Brands which have been shuttered or partially closed because of COVID-19 might be wise to consider virtual receptionists to help manage consumer calls if they don’t have personnel deployed remotely to answer calls 24/7. Maintaining customer trust and loyalty will be even more important after the pandemic is over.
Even before the pandemic was declared, 67% of those surveyed by SalesForce said their expectations about brands were higher than ever. In 2019, CRM solutions provider SuperOffice reported that more than $62 billion is lost each year by brands because of bad consumer practices.
Probably the most critical discovery by SuperOffice was that 74% of respondents said they would probably select another business after a bad experience on the phone. On the other hand, 80% said a good experience would likely result in repeat business.
Invoca, a call-tracking company, estimated that consumers placed 140 billion click-to-calls last year that influenced $1 trillion in spending. At risk to poor customer service are brand perception and profit margins.
Gartner, an IT research firm, estimates that 85% of companies will convert to automated customer communications this year. According to Gartner, up to 80% of callers hang up and not leave a voicemail if their call isn’t answered and 44% will go on to dial a competitor.
How It Works
In an ideal setting, a virtual receptionist can perform several functions after answering a call. After a short greeting and determining the nature of the call, it can either forward the call to a “live” person, offer a voicemail option, or even send an email or text message of the caller’s voicemail.
Companies and professionals that would particularly benefit from virtual receptionists are real estate agents, contractors financial firms, and small business owners.
Selecting the Right Provider
There are numerous choices of virtual receptionists in the market. Brands seeking to employ one should consider the following when considering a service.
If the brand is located in the U.S., will the voices be American, and able to properly pronounce words or phrases associated with the brand? Nothing would destroy consumer confidence quicker than a virtual receptionist that can’t pronounce the brand correctly.
Does the service include “live” transfers and tailored call handling? What about personalized greetings?
If applicable to the company, can the service ask and gather information and schedule appointments for a visit, meeting or follow-up call? The support offered by the service is also important. Is “live” customer support available, if needed? And what kind of training and on-boarding is offered to orient users to the system?

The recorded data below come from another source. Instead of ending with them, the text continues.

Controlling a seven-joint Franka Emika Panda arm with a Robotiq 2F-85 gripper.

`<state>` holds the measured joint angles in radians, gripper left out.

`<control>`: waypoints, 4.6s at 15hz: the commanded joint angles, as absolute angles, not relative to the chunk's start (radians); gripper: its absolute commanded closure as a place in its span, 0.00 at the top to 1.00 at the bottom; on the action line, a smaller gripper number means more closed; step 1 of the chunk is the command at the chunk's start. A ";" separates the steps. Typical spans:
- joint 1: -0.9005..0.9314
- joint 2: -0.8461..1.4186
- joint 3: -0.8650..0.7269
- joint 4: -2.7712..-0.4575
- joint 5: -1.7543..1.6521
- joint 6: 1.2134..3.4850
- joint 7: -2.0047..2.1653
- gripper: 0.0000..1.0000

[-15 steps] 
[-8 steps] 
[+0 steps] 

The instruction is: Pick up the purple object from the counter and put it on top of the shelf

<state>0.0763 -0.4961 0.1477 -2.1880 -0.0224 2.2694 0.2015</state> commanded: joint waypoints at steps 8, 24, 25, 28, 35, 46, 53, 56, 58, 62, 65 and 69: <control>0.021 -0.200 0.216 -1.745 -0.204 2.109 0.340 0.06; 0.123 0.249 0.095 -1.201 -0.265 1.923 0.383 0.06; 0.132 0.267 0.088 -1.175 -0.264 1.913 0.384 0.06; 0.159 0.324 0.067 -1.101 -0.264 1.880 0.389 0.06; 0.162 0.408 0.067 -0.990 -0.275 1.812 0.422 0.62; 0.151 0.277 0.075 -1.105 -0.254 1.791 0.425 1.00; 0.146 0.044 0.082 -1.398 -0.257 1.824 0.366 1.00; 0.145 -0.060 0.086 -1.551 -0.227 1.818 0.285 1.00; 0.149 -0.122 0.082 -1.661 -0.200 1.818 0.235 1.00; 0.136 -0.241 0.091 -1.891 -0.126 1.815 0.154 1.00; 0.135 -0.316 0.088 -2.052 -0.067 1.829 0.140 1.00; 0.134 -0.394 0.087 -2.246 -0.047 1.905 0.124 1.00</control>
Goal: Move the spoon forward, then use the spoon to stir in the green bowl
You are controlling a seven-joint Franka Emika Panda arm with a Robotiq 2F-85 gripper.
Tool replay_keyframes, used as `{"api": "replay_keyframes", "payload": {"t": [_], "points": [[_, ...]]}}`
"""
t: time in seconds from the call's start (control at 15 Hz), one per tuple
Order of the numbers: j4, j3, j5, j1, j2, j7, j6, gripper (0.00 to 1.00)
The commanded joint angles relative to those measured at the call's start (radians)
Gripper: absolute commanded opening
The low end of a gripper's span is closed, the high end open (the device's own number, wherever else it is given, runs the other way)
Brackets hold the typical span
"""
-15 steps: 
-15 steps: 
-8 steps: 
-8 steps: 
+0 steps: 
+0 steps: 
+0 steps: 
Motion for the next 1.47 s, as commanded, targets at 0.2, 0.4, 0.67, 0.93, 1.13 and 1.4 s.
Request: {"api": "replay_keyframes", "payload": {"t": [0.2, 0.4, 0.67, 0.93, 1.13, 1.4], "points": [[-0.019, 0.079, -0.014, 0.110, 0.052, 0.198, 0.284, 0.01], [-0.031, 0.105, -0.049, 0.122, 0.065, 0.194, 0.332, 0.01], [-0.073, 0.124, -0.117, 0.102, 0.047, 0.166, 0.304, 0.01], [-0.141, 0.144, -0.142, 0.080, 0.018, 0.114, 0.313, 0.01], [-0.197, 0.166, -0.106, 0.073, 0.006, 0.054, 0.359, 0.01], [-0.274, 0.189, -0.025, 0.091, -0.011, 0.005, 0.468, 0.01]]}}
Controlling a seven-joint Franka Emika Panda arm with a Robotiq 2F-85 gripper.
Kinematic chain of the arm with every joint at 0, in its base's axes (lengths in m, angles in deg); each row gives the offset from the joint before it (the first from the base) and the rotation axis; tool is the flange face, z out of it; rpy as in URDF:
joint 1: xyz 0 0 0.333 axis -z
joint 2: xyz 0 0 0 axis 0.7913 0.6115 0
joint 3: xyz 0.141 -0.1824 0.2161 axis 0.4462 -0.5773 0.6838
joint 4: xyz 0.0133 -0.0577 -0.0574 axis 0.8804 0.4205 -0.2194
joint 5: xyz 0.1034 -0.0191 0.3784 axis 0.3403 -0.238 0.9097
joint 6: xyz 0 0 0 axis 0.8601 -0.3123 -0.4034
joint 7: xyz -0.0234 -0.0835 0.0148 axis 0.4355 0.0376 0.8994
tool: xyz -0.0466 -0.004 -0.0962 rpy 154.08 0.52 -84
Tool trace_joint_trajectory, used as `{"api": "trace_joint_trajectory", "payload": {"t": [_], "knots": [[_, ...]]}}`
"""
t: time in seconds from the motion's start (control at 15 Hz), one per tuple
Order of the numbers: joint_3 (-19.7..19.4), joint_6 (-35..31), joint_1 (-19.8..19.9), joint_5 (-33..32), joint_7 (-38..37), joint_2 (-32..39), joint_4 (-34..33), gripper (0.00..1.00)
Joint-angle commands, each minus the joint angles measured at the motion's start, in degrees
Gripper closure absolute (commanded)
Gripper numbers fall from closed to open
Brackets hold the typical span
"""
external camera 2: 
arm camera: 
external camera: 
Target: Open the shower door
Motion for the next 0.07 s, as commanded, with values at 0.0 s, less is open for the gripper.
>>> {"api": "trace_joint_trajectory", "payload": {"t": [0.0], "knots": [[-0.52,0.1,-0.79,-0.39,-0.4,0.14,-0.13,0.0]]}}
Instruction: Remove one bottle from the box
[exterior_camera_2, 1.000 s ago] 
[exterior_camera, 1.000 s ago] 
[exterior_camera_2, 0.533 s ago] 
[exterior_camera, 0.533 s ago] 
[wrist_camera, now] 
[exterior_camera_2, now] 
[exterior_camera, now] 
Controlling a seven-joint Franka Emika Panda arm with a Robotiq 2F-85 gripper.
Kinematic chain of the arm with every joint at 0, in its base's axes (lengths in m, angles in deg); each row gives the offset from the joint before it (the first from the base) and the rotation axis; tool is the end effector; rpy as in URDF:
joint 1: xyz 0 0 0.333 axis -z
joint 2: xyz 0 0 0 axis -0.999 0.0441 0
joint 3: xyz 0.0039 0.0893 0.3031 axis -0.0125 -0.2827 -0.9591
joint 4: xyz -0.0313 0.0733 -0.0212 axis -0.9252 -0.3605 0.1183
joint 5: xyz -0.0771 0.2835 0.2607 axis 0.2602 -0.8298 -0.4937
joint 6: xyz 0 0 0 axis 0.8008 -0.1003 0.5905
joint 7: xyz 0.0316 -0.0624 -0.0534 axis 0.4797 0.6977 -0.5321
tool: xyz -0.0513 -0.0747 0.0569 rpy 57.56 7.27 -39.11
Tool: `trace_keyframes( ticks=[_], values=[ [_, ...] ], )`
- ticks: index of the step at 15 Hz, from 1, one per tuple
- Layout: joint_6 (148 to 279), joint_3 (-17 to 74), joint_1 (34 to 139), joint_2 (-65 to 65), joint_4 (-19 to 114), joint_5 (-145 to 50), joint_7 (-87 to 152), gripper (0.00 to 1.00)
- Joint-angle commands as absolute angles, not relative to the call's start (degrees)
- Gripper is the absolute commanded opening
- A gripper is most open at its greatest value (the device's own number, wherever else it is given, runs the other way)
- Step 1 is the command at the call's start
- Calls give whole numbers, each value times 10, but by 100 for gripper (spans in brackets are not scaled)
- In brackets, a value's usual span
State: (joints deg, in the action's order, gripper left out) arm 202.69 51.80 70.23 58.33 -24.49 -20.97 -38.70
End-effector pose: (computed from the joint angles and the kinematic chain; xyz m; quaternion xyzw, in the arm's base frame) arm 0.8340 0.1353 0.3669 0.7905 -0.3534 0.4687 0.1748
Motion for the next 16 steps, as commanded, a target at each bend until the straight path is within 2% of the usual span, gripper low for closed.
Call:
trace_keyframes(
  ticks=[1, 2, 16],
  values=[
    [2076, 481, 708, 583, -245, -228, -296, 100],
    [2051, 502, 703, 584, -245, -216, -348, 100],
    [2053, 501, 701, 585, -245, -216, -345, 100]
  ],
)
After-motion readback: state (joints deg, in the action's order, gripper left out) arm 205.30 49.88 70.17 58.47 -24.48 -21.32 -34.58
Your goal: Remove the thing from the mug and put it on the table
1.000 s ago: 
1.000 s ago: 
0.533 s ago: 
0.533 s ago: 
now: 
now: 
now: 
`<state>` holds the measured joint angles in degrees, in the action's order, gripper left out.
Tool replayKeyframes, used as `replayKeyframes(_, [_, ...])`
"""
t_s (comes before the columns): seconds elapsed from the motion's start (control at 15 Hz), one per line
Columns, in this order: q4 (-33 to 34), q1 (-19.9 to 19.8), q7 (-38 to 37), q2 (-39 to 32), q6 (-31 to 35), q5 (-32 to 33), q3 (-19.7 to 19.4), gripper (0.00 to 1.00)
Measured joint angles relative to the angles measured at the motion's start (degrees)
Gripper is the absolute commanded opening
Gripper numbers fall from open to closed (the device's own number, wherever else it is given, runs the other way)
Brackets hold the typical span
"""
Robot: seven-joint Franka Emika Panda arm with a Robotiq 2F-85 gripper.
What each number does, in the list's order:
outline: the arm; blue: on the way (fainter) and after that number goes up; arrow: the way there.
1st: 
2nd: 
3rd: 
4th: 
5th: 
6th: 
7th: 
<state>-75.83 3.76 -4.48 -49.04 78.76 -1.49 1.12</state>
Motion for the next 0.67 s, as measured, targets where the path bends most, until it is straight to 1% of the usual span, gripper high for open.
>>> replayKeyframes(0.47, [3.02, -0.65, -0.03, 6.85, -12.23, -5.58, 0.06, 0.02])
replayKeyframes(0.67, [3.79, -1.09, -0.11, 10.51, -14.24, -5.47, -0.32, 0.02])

Last but not least, be sure to inquire about the return of investment (ROI) the service has with its customers. Investing in a system to improve a brand’s ROI won’t mean much if the system being considered isn’t capable of demonstrating its own success.
If an investment is made in a virtual receptionist, ask customers for feedback. This will help to ensure that the service being provided is valuable and working. It will also enable marketers to make recommended and necessary adjustments to ensure even better receptivity in the future.